Problem details: Would you please copy the part of the material below that opens with the line containing "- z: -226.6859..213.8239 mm" and closes with the line containing "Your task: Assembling"? Copy it exactly, and only it.
◆ ◆ ◆ ◆ ◆ ◆ ◆
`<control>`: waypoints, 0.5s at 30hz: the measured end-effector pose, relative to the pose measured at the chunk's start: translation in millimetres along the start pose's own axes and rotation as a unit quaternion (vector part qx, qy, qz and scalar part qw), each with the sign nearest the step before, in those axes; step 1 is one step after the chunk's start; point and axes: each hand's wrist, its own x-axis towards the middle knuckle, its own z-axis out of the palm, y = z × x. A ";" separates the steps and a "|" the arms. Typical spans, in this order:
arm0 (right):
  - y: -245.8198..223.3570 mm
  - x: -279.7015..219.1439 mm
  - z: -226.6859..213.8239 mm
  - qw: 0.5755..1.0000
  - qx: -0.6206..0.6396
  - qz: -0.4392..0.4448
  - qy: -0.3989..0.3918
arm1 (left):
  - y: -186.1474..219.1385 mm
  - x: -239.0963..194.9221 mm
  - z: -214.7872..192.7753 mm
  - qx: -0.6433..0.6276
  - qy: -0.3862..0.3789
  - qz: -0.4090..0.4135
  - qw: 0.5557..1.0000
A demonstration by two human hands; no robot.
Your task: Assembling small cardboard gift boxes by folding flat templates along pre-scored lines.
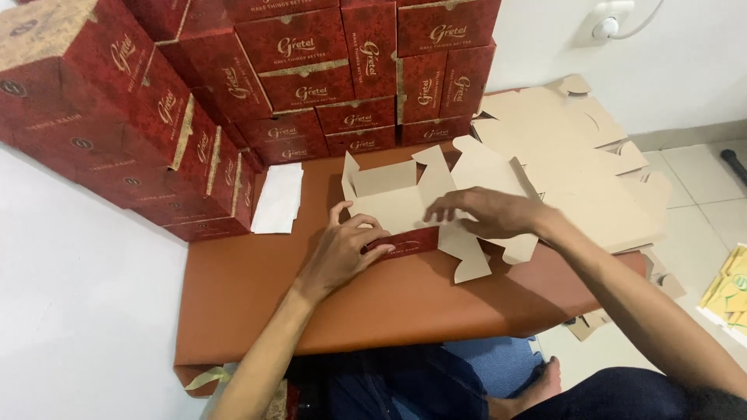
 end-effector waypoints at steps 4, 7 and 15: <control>-27.7 -28.2 -19.3 0.980 -0.136 0.099 -0.105 | -3.8 0.9 4.1 -0.010 0.020 0.005 1.000; -44.5 -33.8 -14.3 0.963 -0.188 0.127 -0.147 | -3.6 1.9 6.0 -0.017 0.025 0.005 1.000; -4.0 -26.5 21.5 0.958 -0.249 0.113 -0.090 | -7.5 -2.6 6.5 -0.018 0.026 0.020 0.999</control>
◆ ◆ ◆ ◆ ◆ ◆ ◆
Reply to the exercise:
  - z: -226.6859..213.8239 mm
  - qw: 0.5755..1.0000
  - qx: -0.6206..0.6396
  - qz: -0.4392..0.4448
  - qy: -0.3989..0.3918
arm1 (left):
  - y: -186.1474..219.1385 mm
  - x: -239.0963..194.9221 mm
  - z: -214.7872..192.7753 mm
  - qx: -0.6433..0.6276
  - qy: -0.3862..0.3789
  - qz: -0.4090..0.4135
  - qw: 0.5557..1.0000
A demonstration by two human hands; no robot.
Your task: Assembling small cardboard gift boxes by folding flat templates along pre-scored lines.

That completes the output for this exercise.